The empty nest
The empty nest is a trying time, and the emotions can catch you by surprise. The first signs of unexpected emotions may come as early as when your child receives confirmation of their university place, says Celia Dodd, author of The Empty Nest: How to Survive and Stay Close to Your Adult Child.
“Or it may come as their room is tidied up, ready for their imminent departure. For others, it comes at the moment they say goodbye at the halls of residence. And for some, it’s later still – perhaps when they see a mum with her child in the supermarket or they walk past a primary school.”
Of course, you’re proud of your child’s achievements and share their excitement, but deep down, it is easy to feel distressed that they’re off. Mums may be going through the menopause, which makes them feel over-emotional anyway, or if they haven’t worked and have invested everything in bringing up their children, they may feel, “What now?”
“Dads, meanwhile, often feel they can’t admit to their sadness down the pub or with their friends and so lack the support that mums often get,” says Dodd.
While emotional guidance is beyond the scope of JETmag, there are practical suggestions we can make.
Teach your kids survival skills
- How to budget – study allowance and part-time work will only get your child so far. Teach your child to live within their means. It might shock them, but it’s an important life lesson.

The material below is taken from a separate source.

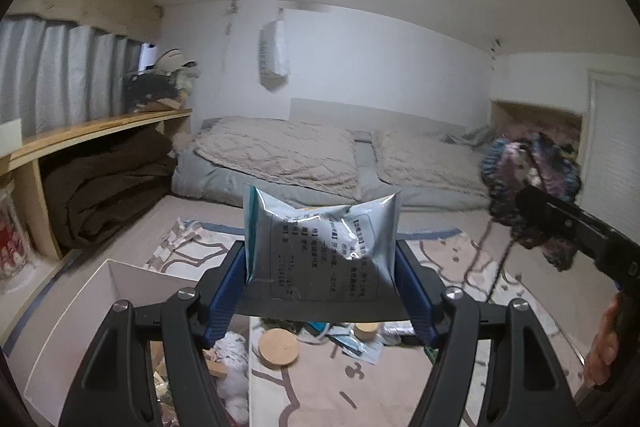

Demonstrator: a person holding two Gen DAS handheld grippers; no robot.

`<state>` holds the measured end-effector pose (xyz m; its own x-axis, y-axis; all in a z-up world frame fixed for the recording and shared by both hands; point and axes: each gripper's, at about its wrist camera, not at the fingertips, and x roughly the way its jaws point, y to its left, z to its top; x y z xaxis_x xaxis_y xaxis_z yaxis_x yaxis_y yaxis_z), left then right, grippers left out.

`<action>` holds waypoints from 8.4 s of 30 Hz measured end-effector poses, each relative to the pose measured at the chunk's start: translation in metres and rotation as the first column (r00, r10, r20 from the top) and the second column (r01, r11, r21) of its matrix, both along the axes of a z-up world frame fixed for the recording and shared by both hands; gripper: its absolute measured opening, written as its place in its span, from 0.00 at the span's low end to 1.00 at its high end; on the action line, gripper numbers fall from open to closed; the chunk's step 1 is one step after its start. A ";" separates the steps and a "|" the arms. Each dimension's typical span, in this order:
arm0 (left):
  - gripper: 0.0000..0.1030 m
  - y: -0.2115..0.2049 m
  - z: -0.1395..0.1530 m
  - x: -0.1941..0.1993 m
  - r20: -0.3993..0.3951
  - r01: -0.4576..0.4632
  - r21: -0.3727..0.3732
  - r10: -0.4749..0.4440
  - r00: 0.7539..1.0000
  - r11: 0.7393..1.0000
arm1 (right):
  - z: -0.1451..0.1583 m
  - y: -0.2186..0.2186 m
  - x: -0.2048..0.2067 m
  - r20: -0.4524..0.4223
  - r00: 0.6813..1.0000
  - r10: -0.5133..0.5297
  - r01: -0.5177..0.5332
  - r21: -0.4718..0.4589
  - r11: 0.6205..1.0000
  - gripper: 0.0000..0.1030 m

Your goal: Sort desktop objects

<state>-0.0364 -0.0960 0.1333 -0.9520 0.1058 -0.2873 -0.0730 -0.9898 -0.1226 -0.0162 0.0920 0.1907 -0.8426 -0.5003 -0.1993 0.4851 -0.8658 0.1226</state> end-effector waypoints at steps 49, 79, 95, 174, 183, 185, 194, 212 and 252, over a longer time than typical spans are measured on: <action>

- How to cook cheap and healthy meals – this is a given (otherwise, it’s ramen noodles and Burger King). bite.co.nz has some great easy recipes.
- Tenancy rules – knowledge of their rights and responsibilities will make living away from home less stressful.
- How to navigate the city – teach them the bus or train system and the best cycle lanes (if they exist) to their institution or workplace.
- How to unclog a sink – useful if your child is, how shall we say … a bit gross.
- How to sew – important if your child is a bit rough and tumble.
- How to do their own laundry – bringing bundles of clothes home is only cute the first few times. Teach them the strange metaphysics of the washing machine and iron.
- Documentation and paperwork – your child will need to fill in plenty of forms (for uni, for work, for Studylink, etc.). If they’re not sure, you can help them, but it’s best you teach them where they can get ready access to documents such as their IRD number, their birth certificate, passport, etc.
- How to have adult relationships – your child probably has good friends, but as you know, friendships change when you leave school and new, more mature connections are made at uni or in the workplace. Your now-adult child will also become sexually active (if they weren’t already). Have “that” talk with them before they leave school. It’s one of your final acts as a parent before your child becomes an independent adult.
How to say goodbye
If your child leaves home to study, this can be bloody hard – even harder than when you first dropped them off at school when they were wee ones. Making a plan for the initial goodbye gives a framework and can be comforting. It’s worth sorting out the practical aspects in advance. Are you going to drop them off in their new home, or are they getting there by themselves? How will you travel, where will you park, what public transport will you use? Once you’re there, how long are you going to stay for?
Resolving these issues well ahead of time means that on the day itself all the technical issues are sorted, and you “only” have the emotional aspect to cope with. Good luck, bring a hanky, and remember, if you have a solid relationship with your child, they will probably visit frequently. Moving out is a huge emotional adventure for them, so they’ll need your comfort and support.
Communication is key. You need to give your child space to become independent and enjoy their new life, but staying in touch and find out how they are is healthy.